> _What is expected_
No picture belongs in the copy. Repeat each line below exactly.

> _Source material_
========================================

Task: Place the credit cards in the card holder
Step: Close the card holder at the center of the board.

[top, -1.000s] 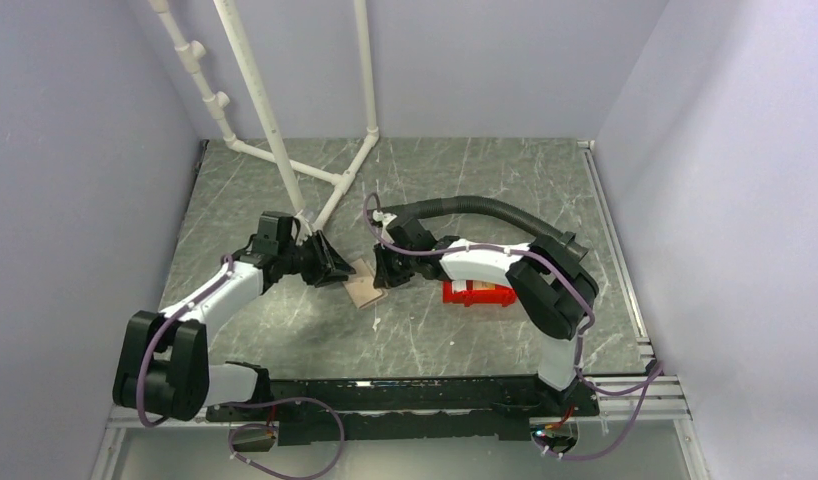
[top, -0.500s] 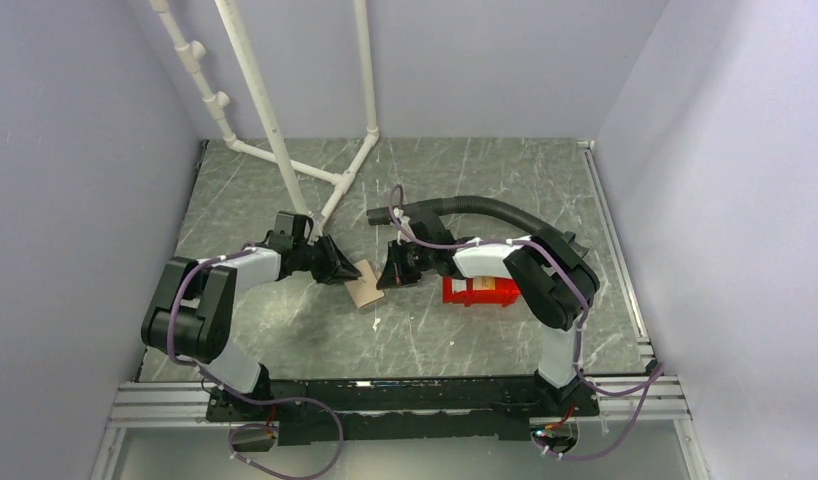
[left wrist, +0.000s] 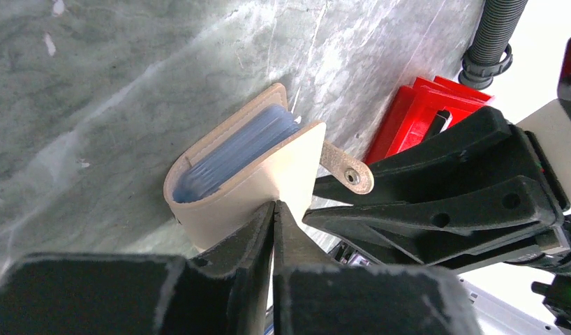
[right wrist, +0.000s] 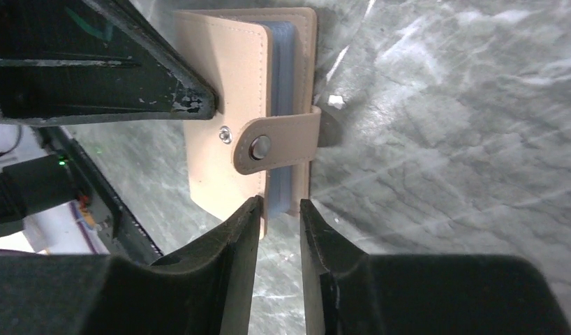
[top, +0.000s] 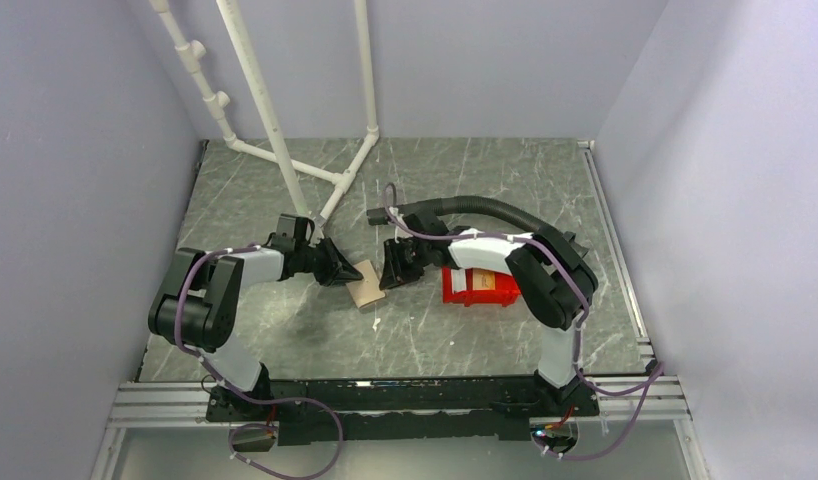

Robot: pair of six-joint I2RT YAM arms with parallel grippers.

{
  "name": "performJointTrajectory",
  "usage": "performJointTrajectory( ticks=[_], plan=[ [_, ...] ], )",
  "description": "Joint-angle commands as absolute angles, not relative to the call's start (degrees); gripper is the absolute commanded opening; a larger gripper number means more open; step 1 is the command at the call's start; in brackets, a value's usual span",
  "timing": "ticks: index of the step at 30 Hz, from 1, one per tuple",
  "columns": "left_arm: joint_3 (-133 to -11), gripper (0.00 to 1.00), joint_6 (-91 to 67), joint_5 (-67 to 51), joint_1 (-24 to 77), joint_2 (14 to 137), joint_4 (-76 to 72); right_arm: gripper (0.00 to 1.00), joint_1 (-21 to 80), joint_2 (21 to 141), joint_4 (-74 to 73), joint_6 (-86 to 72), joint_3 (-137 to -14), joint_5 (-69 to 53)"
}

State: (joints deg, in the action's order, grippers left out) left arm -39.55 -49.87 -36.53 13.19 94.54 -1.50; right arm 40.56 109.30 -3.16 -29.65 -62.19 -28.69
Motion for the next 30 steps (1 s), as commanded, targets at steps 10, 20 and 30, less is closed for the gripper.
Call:
performJointTrajectory(
  ticks=[10, 20, 30],
  plan=[
    [-36.5, 0.09, -43.26, -27.79, 14.33, 95.75, -4.14, 0.42, 40.78, 111.39, -33.52, -17.62, -84.0, -18.24],
    [-36.15, 0.09, -43.77, -28.57, 14.33, 94.5, -4.77, 0.32, 41.32, 116.13, -36.07, -17.85, -91.63, -21.08],
    [-36.39, 0.09, -43.84, -29.5, 14.33, 93.71, -4.69, 0.3, 42.19, 116.77, -36.31, -18.27, -92.99, -19.89]
  ],
)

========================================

> _Result of the task_
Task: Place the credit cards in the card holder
Step: Close the card holder at the center of the board.

[top, -1.000s] 
[top, -0.500s] 
[left wrist, +0.000s] 
[right wrist, +0.000s] 
[top, +0.000s] 

Robot: pair of six-joint I2RT YAM arms with parallel grippers.

{
  "name": "performJointTrajectory",
  "usage": "performJointTrajectory( ticks=[_], plan=[ [_, ...] ], )",
  "description": "Joint-angle commands as absolute angles, not relative to the call's start (degrees); gripper is the absolute commanded opening; a larger gripper number means more open; step 1 is the command at the call's start; in brackets, a value's usual span",
  "timing": "ticks: index of the step at 30 Hz, from 1, one per tuple",
  "columns": "left_arm: joint_3 (-133 to -11), gripper (0.00 to 1.00), joint_6 (-91 to 67), joint_5 (-67 to 51), joint_1 (-24 to 77), joint_2 (14 to 137), joint_4 (-76 to 72); right_arm: gripper (0.00 to 1.00), joint_1 (-21 to 80), joint_2 (21 to 141), joint_4 (-74 to 73), joint_6 (-86 to 72), joint_3 (-137 to -14), joint_5 (-69 to 53)"
}

State: (joints deg, in the action's order, grippers left out) left arm -39.55 -49.87 -36.53 13.19 94.54 -1.50; right arm 40.56 109.30 -3.16 -29.65 -62.19 -28.69
Motion for the next 30 steps (1 s), as commanded, targets at steps 10, 20 and 30, less is closed for the gripper.
Call:
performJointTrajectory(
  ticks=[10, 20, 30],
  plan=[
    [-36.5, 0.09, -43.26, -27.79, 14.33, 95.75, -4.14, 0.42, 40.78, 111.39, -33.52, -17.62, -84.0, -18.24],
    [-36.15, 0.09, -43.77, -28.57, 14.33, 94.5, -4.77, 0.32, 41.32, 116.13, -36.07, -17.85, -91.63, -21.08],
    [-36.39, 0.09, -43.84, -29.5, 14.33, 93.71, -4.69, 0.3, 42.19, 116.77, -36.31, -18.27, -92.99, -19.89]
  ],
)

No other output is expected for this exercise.